Can I use Great Expectations to validate non-tabular data?

Can I use Great Expectations to validate non-tabular data? For example, graphs, nested fields, etc.?

Currently, Great Expectations can be used to validate only tabular data - Pandas dataframes, Spark dataframes, database tables and query results.

There is no theoretical reason why Great Expectations’s approach cannot be extended to non-tabular data, but it has not been done yet.

As a workaround, some users who want to use Great Expectations to validate their non-tabular data transform it into a tabular format.

Very interested here! I see great potential for great_expectations in the JSON and RDF world.
Let’s start with object/hierarchical/JSON/XML data. The nesting and fields are dynamic, which makes them unpredictable. This is hard to stream the data, thus compared to tabular, it is way harder to leverage the same performance. We might want to think what restrictions to introduce. Next, you would need some path language (XPath or JSONPath) to be able to traverse the object.
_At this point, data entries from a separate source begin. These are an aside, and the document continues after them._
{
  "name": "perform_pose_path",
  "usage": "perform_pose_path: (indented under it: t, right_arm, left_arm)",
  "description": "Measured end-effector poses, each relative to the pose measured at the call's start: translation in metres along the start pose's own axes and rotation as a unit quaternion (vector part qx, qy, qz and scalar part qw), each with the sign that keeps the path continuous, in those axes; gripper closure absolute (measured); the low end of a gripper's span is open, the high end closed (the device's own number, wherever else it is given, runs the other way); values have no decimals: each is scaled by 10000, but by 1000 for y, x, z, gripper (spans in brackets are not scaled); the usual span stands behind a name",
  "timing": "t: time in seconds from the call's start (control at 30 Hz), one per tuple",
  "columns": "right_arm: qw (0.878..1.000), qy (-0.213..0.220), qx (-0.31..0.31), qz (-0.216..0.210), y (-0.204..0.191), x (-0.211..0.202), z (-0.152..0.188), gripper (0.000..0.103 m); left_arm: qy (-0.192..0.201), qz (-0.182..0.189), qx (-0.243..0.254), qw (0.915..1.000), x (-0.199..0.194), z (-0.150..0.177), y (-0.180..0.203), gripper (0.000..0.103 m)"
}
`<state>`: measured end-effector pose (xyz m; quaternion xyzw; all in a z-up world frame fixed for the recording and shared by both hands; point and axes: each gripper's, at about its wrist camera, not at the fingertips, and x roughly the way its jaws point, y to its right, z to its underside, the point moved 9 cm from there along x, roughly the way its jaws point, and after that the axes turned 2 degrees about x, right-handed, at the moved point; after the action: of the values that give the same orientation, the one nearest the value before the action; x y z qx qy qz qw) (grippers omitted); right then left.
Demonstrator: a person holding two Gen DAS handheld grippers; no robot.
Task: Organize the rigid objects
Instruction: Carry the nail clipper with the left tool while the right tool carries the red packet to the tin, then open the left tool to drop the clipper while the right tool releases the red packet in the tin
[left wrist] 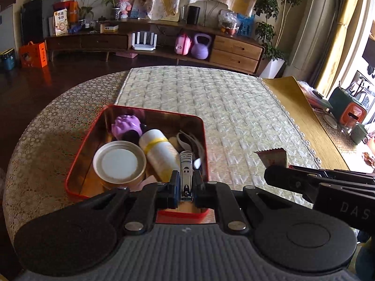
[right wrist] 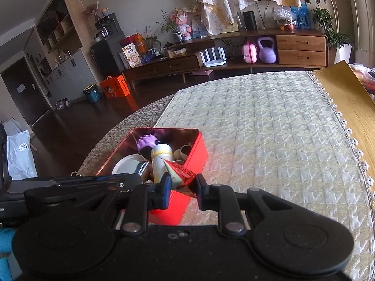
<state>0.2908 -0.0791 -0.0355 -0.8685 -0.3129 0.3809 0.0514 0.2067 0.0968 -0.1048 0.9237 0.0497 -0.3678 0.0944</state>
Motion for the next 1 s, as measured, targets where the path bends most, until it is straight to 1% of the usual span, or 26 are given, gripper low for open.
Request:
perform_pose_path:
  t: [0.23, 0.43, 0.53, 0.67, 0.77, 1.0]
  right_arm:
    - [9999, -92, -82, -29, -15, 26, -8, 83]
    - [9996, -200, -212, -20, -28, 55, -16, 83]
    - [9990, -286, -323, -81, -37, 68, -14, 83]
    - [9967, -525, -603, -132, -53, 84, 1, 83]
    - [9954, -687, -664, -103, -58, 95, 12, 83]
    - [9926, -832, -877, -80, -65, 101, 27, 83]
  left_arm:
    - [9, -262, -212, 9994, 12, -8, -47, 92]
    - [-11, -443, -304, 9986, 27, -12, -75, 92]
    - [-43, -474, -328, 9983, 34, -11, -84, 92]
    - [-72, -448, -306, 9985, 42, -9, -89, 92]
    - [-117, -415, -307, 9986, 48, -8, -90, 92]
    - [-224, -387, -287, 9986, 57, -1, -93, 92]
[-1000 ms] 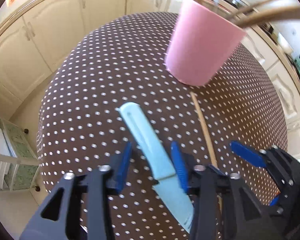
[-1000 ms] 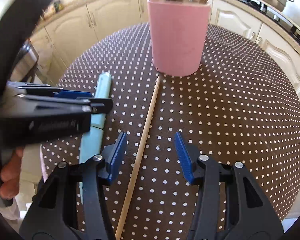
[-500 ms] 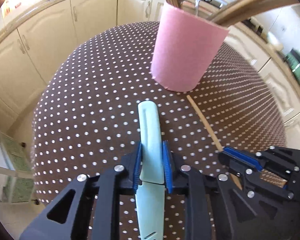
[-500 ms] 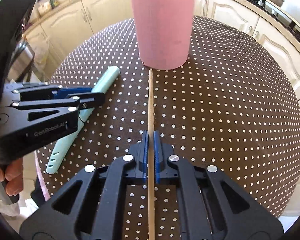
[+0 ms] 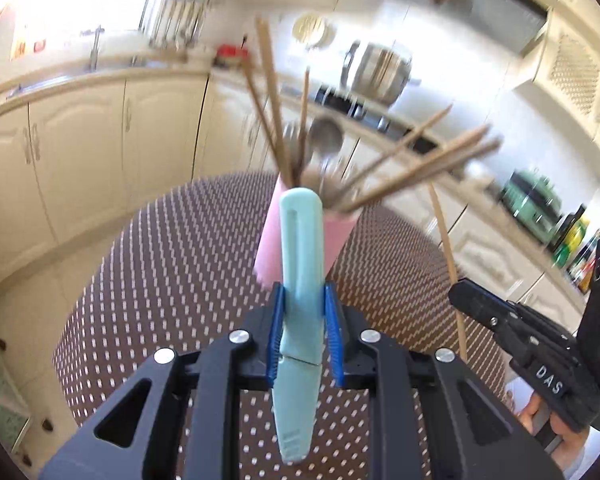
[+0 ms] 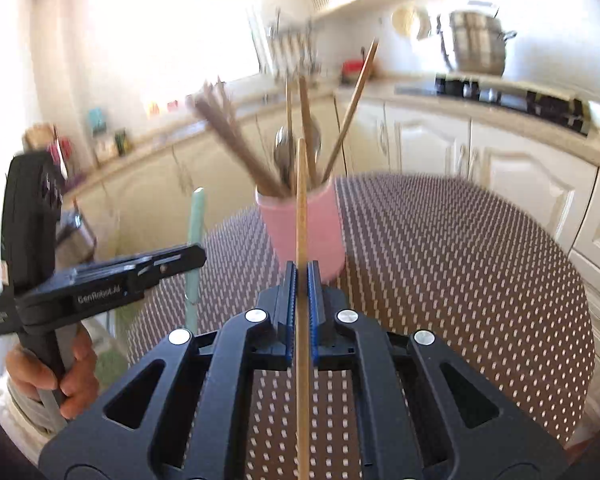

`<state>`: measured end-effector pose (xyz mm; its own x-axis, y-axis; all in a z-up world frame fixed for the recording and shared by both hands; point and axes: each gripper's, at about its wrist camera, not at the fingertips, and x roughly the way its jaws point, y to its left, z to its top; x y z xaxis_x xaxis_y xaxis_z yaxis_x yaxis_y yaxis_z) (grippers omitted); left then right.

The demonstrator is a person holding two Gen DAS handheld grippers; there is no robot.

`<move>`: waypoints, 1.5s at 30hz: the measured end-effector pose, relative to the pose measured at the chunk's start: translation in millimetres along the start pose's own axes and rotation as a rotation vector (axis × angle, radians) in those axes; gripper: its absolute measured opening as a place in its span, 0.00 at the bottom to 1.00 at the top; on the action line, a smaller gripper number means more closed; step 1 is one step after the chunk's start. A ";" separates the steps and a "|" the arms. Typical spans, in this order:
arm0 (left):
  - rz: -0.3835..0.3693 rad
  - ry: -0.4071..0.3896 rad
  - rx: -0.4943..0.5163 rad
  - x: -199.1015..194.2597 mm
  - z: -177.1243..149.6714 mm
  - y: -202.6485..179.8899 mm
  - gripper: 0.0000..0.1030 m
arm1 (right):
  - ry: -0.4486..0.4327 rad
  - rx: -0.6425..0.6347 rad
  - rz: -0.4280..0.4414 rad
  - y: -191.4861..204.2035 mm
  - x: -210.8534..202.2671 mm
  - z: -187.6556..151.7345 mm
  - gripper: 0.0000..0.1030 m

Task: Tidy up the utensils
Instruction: 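Lift the knife and chopstick up over the pink cup and lower them in, then open the left tool releasing the knife while the right tool releases the chopstick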

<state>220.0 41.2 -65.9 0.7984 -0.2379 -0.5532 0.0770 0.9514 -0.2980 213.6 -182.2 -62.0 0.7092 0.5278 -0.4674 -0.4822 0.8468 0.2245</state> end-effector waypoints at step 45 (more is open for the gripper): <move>-0.074 -0.272 0.084 48.3 121.0 -31.1 0.19 | -0.621 0.042 0.014 -20.3 71.7 118.3 0.06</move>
<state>328.4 23.7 10.8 0.9186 -0.2573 -0.2998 0.1814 0.9489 -0.2584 335.0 -153.7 1.1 0.8757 0.4683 0.1174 -0.4820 0.8347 0.2665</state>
This is because in order to define an expectation, you need to add a reference to the value (in a table, this is simply the column. Easy).

I did some work on a mapping language to transform hierachical formats to RDF called RML (http://rml.io), which had the same challenges. In the end, we ended up with two required constructs:

  • an iterator: a path expression which selects a iterable list of json objects. This turns a unpredictable object into a series of predictable objects with consistent shape.
  • reference: a path expression that selects the value within one of these object produced by the iterator.

Example:

{
  "a": "test",
  "b": [{ "c": [{ "d": 1 }, { "d": 2 }, { "d": 3 }] }]
 }

Let’s say we want to define an expectation over { “d”: 1 }, { “d”: 2 }, { “d”: 3 }, then we would need (in JSONPath):
iterator: .b.[0].c -> return array { "d": 1 }, { "d": 2 }, { "d": 3 } reference: .d -> return value of “d”, which is 1,2,3

1 Like

I think this makes complete sense and probably covers 90% of the use cases. On the other hand, I am currently dealing with a pipeline that pulls raw data from a GCS bucket and loads it into a BigQuery table.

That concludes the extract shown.